What you are asked to do.
With the records below as input, work out how many lines include the word "picture". Give only the number.

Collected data
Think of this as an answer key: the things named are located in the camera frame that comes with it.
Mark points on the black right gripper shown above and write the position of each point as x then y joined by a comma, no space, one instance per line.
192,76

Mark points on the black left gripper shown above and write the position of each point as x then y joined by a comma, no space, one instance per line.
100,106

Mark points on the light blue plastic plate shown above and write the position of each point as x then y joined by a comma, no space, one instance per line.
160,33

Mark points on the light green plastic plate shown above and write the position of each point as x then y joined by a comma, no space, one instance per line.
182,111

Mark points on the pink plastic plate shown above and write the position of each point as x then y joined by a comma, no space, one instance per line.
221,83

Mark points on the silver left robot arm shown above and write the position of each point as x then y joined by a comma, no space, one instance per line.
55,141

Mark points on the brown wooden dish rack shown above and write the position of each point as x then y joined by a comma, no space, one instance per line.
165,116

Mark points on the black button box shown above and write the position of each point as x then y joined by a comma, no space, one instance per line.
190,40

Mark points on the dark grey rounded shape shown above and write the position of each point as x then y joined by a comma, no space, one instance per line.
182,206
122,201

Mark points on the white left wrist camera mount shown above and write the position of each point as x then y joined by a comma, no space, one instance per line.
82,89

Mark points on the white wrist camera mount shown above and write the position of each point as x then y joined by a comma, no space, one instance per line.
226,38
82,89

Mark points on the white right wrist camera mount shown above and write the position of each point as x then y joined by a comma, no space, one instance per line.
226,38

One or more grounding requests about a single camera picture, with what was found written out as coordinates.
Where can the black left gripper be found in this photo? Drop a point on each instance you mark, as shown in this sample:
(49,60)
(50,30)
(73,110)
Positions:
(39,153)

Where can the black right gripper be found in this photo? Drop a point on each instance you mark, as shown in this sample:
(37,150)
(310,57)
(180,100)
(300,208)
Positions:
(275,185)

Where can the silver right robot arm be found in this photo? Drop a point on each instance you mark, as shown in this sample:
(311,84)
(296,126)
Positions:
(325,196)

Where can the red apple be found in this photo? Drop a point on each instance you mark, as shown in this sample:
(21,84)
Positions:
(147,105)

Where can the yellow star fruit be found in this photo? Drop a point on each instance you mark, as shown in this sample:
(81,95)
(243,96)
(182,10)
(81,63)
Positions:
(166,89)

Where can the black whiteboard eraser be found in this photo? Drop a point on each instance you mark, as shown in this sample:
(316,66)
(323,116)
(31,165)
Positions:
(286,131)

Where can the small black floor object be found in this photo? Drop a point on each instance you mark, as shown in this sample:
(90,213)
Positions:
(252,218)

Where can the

* * *

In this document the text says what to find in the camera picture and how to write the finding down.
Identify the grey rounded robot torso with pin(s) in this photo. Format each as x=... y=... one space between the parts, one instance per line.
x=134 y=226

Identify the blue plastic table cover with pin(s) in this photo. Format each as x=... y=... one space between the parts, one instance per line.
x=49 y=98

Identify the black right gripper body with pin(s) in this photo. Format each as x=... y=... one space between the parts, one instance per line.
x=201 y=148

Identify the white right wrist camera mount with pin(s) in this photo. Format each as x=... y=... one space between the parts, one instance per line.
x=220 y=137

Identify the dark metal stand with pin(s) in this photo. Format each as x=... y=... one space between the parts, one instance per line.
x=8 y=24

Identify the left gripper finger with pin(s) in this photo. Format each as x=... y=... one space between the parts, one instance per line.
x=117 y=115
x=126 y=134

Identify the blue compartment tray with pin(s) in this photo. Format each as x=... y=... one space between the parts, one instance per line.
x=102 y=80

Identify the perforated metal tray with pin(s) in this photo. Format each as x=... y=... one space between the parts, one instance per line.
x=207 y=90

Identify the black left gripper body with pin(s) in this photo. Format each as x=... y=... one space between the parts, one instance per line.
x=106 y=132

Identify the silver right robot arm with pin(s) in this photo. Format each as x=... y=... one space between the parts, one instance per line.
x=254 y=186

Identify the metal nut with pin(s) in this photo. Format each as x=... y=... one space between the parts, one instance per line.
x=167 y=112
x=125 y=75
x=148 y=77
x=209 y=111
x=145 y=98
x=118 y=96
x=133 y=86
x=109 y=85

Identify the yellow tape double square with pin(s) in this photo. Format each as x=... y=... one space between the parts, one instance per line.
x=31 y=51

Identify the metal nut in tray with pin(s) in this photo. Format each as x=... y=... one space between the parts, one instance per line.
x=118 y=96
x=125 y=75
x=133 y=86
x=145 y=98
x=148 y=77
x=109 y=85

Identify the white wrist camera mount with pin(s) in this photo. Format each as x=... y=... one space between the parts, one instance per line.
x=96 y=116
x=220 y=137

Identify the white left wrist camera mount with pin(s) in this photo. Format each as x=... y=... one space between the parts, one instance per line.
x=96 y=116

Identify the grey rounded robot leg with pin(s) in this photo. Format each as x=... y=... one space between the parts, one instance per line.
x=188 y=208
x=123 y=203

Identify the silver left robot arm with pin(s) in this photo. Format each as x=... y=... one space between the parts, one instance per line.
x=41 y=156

Solution to this problem.
2